* Input data:
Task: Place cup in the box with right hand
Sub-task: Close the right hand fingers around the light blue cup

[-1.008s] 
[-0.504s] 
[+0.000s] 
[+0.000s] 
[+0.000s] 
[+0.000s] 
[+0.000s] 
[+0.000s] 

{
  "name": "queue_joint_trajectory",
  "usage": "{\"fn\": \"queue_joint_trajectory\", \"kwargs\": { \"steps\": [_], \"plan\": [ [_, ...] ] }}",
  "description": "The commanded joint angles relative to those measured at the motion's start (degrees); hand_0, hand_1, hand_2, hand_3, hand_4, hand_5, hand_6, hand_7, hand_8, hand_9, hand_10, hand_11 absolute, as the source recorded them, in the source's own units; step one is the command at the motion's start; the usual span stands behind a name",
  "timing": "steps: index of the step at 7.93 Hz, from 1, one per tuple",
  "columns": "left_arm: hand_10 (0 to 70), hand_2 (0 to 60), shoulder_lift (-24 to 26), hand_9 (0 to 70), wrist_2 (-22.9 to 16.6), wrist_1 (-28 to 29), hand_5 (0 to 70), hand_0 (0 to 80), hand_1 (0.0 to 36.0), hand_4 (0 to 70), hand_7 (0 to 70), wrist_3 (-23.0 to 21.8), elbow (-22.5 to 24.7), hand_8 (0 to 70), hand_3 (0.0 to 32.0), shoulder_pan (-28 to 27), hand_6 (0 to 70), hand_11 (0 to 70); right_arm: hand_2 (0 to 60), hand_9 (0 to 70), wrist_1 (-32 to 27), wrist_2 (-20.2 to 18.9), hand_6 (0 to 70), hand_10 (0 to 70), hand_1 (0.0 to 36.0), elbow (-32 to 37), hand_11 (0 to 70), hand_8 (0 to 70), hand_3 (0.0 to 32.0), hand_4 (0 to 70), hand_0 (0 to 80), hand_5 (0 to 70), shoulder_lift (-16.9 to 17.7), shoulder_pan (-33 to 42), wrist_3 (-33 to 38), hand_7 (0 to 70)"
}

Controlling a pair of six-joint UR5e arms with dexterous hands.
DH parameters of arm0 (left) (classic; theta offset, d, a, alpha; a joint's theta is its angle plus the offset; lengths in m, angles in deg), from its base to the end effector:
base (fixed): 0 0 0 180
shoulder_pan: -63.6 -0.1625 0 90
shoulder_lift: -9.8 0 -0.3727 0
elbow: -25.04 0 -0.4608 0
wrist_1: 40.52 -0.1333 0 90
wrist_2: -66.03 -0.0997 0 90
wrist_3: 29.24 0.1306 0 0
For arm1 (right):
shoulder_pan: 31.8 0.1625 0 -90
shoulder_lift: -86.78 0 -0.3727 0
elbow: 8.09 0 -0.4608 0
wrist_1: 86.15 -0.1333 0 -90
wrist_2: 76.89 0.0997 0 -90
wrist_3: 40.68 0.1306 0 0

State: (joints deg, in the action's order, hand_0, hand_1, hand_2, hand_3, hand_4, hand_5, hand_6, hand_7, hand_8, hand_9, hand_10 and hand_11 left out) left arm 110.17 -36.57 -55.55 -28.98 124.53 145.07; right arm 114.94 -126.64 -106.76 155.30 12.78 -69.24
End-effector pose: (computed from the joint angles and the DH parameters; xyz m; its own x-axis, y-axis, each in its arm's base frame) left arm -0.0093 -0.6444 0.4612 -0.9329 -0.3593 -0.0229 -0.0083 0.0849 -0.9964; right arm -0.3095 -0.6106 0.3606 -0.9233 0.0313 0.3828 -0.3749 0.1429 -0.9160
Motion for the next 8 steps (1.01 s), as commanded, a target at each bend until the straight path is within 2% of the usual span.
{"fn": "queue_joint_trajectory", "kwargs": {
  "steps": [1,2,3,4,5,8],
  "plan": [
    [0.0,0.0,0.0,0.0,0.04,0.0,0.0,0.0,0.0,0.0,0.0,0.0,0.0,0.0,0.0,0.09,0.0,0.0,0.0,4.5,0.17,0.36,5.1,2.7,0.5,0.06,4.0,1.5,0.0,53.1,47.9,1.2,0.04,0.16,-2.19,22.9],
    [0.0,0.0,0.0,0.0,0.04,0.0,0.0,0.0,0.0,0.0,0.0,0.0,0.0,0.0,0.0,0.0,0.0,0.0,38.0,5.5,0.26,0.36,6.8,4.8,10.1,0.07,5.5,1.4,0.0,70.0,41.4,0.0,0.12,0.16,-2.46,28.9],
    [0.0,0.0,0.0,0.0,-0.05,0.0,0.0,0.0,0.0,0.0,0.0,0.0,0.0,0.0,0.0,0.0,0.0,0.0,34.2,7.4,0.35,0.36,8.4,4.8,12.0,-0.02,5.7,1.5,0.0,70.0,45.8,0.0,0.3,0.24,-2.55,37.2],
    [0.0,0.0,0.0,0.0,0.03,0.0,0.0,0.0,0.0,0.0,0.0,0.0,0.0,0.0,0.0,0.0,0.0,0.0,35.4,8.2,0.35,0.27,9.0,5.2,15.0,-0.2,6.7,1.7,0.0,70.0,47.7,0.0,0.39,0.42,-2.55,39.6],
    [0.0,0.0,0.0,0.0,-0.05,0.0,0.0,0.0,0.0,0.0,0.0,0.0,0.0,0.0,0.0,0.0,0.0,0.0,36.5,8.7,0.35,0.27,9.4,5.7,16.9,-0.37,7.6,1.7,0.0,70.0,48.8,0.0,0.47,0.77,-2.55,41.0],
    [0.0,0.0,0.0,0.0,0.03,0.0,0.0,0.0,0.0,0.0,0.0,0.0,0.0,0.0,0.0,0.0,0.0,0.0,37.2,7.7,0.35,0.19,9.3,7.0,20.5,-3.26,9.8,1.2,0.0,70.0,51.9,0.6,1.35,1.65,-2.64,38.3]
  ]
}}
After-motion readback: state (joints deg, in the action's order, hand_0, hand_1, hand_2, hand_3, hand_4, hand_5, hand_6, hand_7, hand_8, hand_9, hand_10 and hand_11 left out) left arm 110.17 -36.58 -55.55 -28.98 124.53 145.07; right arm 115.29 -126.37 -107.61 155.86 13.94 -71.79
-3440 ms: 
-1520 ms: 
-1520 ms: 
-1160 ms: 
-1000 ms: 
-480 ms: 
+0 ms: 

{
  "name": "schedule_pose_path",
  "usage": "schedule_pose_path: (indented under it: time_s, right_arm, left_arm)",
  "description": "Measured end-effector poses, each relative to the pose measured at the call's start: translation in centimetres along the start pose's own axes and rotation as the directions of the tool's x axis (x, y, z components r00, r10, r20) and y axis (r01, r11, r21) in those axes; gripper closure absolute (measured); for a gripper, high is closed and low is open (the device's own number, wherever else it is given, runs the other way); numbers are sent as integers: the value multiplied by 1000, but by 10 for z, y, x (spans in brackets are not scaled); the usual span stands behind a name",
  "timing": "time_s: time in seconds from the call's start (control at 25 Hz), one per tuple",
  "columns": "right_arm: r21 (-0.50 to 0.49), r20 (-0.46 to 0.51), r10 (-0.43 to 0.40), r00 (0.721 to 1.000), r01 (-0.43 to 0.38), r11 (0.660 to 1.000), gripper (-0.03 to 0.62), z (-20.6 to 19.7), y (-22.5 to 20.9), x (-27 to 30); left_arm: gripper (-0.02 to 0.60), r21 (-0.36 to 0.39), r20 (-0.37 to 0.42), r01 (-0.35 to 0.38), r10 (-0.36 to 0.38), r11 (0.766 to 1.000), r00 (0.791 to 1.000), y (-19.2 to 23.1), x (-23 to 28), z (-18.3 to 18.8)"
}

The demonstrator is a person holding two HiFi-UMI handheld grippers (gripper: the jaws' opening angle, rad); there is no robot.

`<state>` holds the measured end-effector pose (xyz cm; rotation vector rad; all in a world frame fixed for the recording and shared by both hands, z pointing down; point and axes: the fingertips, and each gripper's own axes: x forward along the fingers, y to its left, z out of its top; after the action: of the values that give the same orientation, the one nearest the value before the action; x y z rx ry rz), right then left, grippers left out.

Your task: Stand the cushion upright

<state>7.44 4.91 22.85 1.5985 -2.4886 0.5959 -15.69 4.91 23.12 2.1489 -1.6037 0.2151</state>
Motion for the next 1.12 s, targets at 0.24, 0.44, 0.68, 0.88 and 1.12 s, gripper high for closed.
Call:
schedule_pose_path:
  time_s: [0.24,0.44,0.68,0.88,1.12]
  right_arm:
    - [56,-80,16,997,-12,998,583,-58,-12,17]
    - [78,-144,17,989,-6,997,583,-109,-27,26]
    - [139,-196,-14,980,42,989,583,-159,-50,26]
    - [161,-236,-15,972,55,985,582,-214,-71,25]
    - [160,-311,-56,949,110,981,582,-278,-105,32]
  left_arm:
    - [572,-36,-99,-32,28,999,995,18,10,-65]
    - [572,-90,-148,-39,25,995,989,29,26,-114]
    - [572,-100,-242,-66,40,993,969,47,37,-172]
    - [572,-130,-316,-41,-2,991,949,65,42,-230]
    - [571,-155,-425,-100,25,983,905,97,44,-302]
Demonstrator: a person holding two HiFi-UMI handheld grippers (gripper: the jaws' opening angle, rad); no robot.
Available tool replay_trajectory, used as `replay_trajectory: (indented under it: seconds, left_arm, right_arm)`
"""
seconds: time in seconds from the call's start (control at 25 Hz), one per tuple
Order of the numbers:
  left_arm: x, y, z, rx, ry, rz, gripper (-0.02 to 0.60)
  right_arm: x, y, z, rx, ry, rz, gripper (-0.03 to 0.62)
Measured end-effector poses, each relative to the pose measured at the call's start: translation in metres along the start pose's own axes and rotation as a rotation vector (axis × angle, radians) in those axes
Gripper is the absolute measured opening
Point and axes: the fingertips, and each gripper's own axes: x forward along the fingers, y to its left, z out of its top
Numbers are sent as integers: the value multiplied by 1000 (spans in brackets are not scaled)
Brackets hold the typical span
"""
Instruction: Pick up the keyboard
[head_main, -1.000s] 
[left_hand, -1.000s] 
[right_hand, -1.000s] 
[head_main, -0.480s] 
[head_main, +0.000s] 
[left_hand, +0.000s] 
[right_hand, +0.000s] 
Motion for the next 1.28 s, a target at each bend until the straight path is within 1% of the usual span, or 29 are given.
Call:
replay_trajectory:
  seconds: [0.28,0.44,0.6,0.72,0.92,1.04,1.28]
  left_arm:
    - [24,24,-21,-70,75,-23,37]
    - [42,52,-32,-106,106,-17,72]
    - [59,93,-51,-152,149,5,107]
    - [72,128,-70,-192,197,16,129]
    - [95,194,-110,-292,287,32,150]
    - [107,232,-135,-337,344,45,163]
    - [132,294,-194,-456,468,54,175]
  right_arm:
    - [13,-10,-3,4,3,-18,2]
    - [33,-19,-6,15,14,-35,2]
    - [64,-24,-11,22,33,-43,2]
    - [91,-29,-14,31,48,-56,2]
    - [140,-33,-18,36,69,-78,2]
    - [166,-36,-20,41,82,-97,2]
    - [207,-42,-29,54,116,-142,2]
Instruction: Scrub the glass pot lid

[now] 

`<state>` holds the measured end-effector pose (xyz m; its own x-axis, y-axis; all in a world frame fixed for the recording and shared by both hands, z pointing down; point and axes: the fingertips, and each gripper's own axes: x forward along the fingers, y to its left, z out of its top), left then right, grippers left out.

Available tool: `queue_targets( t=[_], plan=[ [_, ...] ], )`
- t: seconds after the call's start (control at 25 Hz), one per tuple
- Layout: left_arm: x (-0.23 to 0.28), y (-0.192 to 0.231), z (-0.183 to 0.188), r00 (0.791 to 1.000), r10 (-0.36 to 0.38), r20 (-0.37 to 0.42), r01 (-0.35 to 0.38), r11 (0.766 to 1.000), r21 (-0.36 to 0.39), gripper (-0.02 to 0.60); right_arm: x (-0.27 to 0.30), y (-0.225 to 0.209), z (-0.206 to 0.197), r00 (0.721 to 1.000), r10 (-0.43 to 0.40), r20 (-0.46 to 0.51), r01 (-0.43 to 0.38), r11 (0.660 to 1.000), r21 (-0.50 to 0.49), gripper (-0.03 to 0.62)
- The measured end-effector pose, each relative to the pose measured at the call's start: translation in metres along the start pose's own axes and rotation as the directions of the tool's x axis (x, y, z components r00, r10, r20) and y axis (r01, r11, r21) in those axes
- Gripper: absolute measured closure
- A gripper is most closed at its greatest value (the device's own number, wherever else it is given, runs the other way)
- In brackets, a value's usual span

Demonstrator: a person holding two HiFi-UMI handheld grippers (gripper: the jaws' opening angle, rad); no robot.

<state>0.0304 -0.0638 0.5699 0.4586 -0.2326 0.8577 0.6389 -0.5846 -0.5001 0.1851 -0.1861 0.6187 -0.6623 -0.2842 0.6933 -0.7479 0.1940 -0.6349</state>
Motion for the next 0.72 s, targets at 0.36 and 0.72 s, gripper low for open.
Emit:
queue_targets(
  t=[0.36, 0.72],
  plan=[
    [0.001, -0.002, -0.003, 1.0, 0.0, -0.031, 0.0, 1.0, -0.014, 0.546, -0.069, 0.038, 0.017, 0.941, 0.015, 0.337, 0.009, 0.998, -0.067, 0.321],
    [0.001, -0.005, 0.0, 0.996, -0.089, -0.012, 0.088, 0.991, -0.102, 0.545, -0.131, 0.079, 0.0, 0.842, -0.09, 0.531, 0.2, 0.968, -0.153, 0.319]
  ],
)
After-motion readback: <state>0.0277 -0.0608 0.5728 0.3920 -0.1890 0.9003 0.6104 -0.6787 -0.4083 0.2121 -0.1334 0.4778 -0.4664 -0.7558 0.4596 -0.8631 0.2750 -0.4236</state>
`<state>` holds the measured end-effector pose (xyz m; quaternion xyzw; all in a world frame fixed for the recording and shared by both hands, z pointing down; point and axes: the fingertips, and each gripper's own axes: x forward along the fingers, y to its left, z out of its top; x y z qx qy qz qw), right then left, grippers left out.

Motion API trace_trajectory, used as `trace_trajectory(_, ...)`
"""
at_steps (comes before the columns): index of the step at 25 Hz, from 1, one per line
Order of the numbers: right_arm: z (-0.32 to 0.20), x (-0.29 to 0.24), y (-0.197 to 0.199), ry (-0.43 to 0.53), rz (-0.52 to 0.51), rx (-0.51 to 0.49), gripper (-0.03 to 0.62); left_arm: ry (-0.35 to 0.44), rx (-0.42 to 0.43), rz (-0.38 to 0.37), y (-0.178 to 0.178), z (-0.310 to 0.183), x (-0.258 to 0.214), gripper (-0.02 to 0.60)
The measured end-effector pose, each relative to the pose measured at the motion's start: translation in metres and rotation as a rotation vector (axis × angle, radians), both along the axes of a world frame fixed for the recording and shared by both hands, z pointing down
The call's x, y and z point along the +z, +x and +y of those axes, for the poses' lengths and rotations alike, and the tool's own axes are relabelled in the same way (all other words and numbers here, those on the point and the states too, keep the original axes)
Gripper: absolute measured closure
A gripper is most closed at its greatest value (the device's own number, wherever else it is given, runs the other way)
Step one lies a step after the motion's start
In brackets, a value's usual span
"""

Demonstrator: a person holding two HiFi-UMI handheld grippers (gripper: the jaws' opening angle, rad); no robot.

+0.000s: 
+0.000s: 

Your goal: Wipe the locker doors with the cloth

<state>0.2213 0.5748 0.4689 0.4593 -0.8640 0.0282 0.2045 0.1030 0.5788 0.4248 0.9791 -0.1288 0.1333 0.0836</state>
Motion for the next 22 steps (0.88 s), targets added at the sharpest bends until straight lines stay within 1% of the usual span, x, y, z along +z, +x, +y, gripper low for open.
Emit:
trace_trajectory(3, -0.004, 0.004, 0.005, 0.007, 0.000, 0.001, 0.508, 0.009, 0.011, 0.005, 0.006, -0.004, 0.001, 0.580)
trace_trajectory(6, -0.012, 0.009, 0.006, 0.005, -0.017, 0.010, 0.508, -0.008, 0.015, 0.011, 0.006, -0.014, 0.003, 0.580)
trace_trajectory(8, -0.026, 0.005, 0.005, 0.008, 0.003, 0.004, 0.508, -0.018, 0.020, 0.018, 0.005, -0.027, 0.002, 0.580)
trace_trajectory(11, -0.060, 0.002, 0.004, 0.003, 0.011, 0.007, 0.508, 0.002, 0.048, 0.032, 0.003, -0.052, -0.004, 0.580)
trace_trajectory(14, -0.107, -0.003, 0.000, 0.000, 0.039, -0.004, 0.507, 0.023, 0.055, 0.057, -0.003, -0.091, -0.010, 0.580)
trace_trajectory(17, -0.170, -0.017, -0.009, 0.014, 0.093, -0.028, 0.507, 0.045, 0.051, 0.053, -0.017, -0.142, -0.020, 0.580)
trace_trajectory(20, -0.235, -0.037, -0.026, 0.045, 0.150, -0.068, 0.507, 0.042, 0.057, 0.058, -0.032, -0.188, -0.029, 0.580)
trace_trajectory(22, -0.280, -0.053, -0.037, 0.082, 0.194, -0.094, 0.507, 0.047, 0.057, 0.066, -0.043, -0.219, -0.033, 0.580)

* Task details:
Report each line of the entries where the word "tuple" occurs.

* Output of the exercise:
  "timing": "steps: index of the step at 7.93 Hz, from 1, one per tuple",
  "timing": "time_s: time in seconds from the call's start (control at 25 Hz), one per tuple",
seconds: time in seconds from the call's start (control at 25 Hz), one per tuple
- t: seconds after the call's start (control at 25 Hz), one per tuple

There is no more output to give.